LOCAL SPENDING UP THIS CHRISTMAS SEASON

Local spending, not the tourist dollar, brought a merrier Christmas to island retailers this year. Locals, who had not been much in evidence all year, made up for it this season.
Kathryn Peterson, owner of the Leather Shop, said her biggest surprise this season has been local spending, which made all the difference.
"Sales were spectacular and above expectations," she said.
Corrine Van Rensselaer, who owns the Color of Joy, had a "wonderful season, up from last year both in the store and the frame shop." Almost all her business is local.
Echoing this trend, Debbie Shaw, hardline manager at Kmart, said, "Sales were excellent — better than anticipated,and better than last year."
But this wasn't the case everywhere.
Many stores, especially those dependent on the tourist dollar, suffered.
The Pampered Pirate's Sarah Kemp reported sales down 15 percent from last season.
"I think with the cheaper cruises, the cruise ship clientele has changed appreciably," Kemp said. "They simply aren't spending like they used to."
Meene Sahni of Carnival Gifts at Havensight said, "Sales were 50 percent lower than a regular heavy cruise ship day."
Anatalia Turbe of the venerable La Belle Creole in Frenchtown said she didn't reap the benefits of local spending either.

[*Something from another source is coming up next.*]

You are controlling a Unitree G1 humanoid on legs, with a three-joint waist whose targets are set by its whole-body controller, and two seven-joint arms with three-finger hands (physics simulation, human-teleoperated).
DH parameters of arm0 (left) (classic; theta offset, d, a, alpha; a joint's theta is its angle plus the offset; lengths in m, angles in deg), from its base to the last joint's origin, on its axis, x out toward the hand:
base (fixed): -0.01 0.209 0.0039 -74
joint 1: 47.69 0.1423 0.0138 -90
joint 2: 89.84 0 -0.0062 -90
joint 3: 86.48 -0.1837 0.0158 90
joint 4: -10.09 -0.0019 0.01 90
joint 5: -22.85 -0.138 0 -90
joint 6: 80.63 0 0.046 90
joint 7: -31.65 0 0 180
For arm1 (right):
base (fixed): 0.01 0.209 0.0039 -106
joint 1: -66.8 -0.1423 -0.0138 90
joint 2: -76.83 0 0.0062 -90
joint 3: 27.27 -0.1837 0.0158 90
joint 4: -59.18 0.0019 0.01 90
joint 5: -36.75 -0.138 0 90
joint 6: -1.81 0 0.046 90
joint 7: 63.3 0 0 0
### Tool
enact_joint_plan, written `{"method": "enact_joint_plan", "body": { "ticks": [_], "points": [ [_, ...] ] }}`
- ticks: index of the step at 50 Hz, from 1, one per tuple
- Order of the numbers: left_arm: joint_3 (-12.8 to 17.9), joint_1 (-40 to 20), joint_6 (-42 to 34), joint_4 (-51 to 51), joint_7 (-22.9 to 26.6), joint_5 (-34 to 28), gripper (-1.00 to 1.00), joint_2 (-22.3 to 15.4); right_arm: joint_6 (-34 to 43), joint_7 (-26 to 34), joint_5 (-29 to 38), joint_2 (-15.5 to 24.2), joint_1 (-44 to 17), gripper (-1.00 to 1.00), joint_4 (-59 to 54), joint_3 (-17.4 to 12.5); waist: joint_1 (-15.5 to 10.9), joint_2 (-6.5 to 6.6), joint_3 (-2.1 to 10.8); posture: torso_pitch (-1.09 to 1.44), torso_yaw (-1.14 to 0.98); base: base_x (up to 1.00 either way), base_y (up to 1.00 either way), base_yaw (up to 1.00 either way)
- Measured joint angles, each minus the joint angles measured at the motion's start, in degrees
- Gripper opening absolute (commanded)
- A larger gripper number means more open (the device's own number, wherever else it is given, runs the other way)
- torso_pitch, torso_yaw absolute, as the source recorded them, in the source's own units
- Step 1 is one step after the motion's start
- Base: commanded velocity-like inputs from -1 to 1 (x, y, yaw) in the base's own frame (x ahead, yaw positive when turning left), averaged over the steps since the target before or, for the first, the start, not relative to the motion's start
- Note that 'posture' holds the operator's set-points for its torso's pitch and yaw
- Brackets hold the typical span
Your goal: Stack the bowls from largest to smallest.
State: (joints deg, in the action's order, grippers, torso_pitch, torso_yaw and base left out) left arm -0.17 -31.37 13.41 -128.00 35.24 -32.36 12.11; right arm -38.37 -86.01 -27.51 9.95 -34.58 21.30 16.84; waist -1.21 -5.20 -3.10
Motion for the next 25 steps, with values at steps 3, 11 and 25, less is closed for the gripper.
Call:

Joan Henle, retail director for Pussers, said that while their St. Thomas stores didn't do well, both the St. John and British Virgin Islands outlets did quite nicely.
The larger Main Street merchants are traditionally reluctant to release sales figures but many said they were happy, overall, with their Christmas sales.
Thomas B. Brunt III, president of the St. Thomas-St. John Chamber of Commerce, said people he talked to on Christmas Eve had done well. In general, it seems most stores are doing better than last year, he said.
Brunt had a prediction: "The stores and business who will do really well are those who have invested in their businesses. Those people who have made physical improvements, invested in new inventory and who have spent time and money training their employees will reap the rewards of their investments."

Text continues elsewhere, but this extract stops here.